8月20日土曜日
朝からずっと、お天気のことを考えていた。
札幌は、朝はどうにか晴れていたものの、昼過ぎには土砂降りに
なり、私が会場に着いた3時ごろも、降ったりやんだりという空模様。
限定Tシャツや缶バッチは、何処で売っているのか分からなくて
あっさり諦めた。
まあ、その時点ですでに売り切れていたみたいなので、それで良かったのだと思う。
行く前は手に入れる気満々だったのに。
この時は、まあいいか、という気分になっていた。
だって今からライブだもの。SUN STAGEでは奥田民生氏の歌が始まっていた。
後ろの方で聴いていたが、良い感じだった。
歌もMCも自然体で、それがとても格好良い。
終了後は、そそくさと前方へ移動。するはずが、出遅れて10列目辺りに。
それでもなんとか中央の、ドラムがよく見える位置を確保。
ステージのセッティングが始り、欣ちゃん自身がドラムセットのサウンドチェックに
出てきてくれたのは、嬉しい驚きだった。
欣ちゃんが長めのフレーズを叩くたびに、盛り上がる観客。
欣ちゃんものってきて、マイクチェックしながら煽ってくれる。
譲さんもいて「I dub Fish」な世界になったらしいけど、私はあんまり記憶にない。
なんだか恐ろしいほど、覚えていないことが多すぎる。
ひょっとして、断続的に、立ったまま気絶していたのかも。
雨が。
サウンドチェックの途中、不意に本格的になる。
ああ、降るなぁ、と覚悟して、雨対策に取り掛かる人多数。
音楽だ。
さあ、始まる。
Fishmansにピッタリの、この曲は何?
あとでcheap thingさんに聞かなきゃ、と思っていたらやはりcheap
thingさんは知っていた。
Buffalo Daughterの「Mirror Ball」。とっても素敵な曲。
「やばい、泣きそう」「泣いていいよ」そんな会話が聞こえてくる。
「Fishmans! Rising Sun!」
ディレイの効いた、欣ちゃんのシャウト。
この言葉を聴くために、やって来たようなもの。
ここに来れなかった人たちにも、届けたかった。
1曲目は、もちろんこれでしょう。
「Weather Report」
ゲストボーカルは、原田郁子 from clammbon。
風が吹き続けて いつもここにいるよ
何かいいことがなかったけなぁ 何か
風が吹き続けて いつもここにいるよ
だれかがいつも そばにいたはずさ
郁子ちゃんは、とても気持ち良さそうに歌ってた。
仰ぎ見た空が、嘘のような青空だなんて、できすぎ・・・
佐藤さん、いつも空のことを歌ってたから、空は、いまでも味方してるのかなぁ。
続いて、ハナレグミ永積タカシさんの登場。
耳に馴染んだギターのイントロ。
空高く、「ナイトクルージング」の声が響く。
ずっと生で聴きたいと思ってた、スネアのバックビート!
UP & DOWN UP & DOWN SLOW FAST SLOW FAST
STAY TOGETHER ナイトクルージング
CDだったら聴き入っていたであろう、永積さんの美しい声だけど、今は一緒に歌ってしまう。

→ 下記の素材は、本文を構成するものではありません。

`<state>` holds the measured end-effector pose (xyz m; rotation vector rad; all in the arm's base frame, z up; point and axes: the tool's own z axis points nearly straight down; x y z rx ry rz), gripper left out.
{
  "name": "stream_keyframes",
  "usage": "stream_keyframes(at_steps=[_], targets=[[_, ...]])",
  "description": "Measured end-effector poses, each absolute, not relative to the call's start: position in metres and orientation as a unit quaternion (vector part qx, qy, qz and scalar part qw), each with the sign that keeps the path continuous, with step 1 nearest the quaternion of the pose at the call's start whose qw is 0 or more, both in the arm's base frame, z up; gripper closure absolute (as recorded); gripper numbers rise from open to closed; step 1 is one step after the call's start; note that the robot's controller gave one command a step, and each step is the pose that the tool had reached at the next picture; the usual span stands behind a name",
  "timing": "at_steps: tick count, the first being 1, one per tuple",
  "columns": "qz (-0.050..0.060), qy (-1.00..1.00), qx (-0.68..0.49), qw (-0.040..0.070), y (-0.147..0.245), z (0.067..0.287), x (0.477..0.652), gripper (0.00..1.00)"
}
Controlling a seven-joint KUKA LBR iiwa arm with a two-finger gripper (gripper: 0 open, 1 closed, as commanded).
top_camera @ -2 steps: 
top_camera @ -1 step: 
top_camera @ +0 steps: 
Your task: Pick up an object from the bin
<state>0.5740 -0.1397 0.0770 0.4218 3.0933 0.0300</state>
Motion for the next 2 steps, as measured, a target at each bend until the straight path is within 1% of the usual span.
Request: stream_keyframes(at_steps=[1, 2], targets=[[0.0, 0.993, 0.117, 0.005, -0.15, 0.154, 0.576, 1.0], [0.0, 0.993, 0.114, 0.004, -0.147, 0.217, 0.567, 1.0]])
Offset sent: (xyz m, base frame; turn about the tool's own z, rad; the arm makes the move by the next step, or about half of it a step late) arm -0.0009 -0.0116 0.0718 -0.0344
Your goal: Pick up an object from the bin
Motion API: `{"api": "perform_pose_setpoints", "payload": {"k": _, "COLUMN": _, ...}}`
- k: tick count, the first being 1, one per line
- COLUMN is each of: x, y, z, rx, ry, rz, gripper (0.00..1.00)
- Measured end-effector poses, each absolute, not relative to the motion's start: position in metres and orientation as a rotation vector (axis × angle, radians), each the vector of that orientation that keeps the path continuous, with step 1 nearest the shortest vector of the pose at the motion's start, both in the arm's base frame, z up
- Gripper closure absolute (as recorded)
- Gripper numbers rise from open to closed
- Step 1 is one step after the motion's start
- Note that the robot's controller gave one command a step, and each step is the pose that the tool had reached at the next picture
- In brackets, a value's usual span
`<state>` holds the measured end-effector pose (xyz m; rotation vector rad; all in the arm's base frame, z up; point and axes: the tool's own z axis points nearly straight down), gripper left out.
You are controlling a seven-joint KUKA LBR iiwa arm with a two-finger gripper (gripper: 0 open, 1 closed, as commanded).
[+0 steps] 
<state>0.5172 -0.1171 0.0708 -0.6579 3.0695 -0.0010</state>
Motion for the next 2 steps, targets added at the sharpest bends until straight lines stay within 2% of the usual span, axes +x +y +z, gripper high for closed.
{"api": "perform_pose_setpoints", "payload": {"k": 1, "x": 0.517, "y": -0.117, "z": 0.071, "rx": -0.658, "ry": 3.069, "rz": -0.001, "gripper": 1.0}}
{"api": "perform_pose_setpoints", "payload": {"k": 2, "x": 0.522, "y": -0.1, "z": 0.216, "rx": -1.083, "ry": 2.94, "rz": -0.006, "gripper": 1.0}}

この曲のためにFishmansはこの時間だったのだと言われたら信じる。
一瞬も同じ色をしていない、夕暮れ。
歌い終えて「最高気持ちイイ!」と笑う永積さん。皆も笑顔で見送る。
照明を落としたステージに、賛美歌のごとく「頼りない天使」のメロディが響く。
ゲストボーカルはUA。
歌が始まったら、何を考える間もなく泣いていた。
深い、深いところまで連れて行ってくれる歌だった。
あの子は僕に言うさ 天使は今来ますって
本当さ ウソじゃないんだよ
未来はねえ 明るいって
あの子の信じた確かな気持ちは
きっと僕を変えるだろう
祈りに近いものが、この曲にはある。
そんなことに改めて気付いた。
「ヤバすぎる!みんな、見て!」というUAの声に、振り返って見た空の色。
あれはきっと、忘れられないだろう。
音楽は続く。
永遠なんて分からないけど。
泣きたい時に口ずさむのは、いつでもあなたの歌だったよ。